■ **Exercise goal**: Within the listing that follows, state how many lines include the word "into"; write only that number.

■ **Material provided**:
################

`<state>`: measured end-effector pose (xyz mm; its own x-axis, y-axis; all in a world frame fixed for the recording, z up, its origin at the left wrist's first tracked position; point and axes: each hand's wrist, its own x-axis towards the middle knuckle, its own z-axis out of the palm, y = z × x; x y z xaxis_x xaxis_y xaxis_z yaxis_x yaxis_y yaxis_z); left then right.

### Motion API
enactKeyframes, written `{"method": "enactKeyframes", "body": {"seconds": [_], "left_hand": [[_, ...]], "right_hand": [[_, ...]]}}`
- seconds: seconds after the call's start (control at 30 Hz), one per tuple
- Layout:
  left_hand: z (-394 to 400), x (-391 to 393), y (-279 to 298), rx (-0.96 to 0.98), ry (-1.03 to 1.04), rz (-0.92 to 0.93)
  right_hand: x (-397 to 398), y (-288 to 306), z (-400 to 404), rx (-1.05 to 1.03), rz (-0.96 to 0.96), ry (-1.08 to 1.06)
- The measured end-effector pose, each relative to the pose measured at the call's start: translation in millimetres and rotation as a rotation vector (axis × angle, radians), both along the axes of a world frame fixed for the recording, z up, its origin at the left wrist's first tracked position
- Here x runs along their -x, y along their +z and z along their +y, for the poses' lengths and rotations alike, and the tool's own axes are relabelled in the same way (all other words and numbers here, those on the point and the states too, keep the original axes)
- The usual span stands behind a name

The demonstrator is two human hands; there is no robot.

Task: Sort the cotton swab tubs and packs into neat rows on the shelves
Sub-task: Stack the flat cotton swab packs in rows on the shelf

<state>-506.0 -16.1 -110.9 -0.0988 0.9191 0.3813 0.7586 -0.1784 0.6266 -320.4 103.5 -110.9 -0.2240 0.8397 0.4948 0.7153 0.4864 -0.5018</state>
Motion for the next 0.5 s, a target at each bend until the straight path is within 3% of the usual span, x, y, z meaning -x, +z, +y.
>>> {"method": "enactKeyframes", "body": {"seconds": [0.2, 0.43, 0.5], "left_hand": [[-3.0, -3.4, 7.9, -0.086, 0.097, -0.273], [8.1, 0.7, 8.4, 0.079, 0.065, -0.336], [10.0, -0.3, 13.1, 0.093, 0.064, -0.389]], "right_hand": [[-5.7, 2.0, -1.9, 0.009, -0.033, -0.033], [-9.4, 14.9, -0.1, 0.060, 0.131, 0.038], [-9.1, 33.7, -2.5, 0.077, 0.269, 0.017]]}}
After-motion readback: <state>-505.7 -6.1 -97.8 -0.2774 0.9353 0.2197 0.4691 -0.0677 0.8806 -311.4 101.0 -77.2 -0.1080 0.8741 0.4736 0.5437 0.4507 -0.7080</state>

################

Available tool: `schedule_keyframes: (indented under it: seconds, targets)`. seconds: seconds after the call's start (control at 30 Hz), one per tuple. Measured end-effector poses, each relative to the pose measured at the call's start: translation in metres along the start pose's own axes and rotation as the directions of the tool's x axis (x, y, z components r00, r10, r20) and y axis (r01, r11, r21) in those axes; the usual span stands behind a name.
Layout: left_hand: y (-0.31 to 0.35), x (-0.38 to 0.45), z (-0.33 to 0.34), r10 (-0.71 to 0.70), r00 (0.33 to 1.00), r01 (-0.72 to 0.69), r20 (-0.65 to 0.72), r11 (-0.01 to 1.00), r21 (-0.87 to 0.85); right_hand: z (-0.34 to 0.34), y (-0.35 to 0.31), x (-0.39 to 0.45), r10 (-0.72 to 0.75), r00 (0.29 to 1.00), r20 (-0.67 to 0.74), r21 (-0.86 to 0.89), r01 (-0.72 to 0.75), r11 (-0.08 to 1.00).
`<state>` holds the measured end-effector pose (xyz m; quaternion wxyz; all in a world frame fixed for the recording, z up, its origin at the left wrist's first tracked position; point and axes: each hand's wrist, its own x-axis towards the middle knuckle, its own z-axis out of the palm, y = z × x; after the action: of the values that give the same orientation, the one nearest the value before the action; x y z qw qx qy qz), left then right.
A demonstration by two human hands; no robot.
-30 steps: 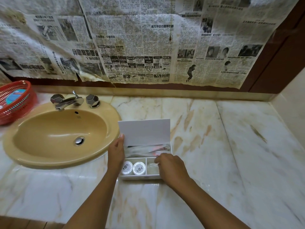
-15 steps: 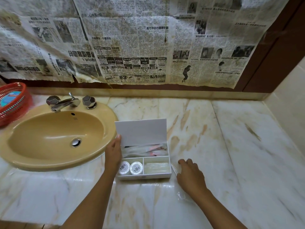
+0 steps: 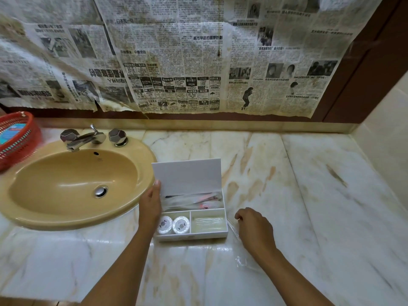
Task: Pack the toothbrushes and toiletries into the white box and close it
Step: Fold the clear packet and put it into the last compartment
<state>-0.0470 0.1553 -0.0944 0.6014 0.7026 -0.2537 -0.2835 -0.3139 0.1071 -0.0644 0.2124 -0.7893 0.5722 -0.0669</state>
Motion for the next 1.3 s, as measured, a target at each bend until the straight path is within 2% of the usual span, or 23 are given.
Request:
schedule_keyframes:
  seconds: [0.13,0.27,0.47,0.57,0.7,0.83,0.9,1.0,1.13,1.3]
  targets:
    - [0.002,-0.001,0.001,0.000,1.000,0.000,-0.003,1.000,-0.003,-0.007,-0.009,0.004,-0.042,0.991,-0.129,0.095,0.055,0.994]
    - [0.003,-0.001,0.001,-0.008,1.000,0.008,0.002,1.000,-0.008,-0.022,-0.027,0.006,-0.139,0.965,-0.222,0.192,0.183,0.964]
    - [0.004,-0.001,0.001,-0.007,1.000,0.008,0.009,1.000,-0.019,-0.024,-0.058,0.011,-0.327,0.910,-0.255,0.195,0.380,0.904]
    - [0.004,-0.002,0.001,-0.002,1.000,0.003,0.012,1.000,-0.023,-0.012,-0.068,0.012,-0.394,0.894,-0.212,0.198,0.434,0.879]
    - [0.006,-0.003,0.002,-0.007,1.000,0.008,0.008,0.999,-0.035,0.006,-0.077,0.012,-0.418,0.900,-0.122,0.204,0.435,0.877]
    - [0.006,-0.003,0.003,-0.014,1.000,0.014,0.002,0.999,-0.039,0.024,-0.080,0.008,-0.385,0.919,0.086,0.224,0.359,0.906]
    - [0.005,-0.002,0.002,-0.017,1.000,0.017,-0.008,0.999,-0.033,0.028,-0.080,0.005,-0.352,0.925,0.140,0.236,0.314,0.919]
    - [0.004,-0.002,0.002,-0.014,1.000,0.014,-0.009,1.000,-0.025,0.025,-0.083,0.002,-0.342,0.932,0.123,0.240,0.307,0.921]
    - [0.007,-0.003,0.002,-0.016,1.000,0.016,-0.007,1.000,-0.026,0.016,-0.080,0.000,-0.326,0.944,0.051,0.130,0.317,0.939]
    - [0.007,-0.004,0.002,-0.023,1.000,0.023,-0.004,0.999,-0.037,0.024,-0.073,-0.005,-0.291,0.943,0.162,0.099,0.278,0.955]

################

■ **Answer box**: 3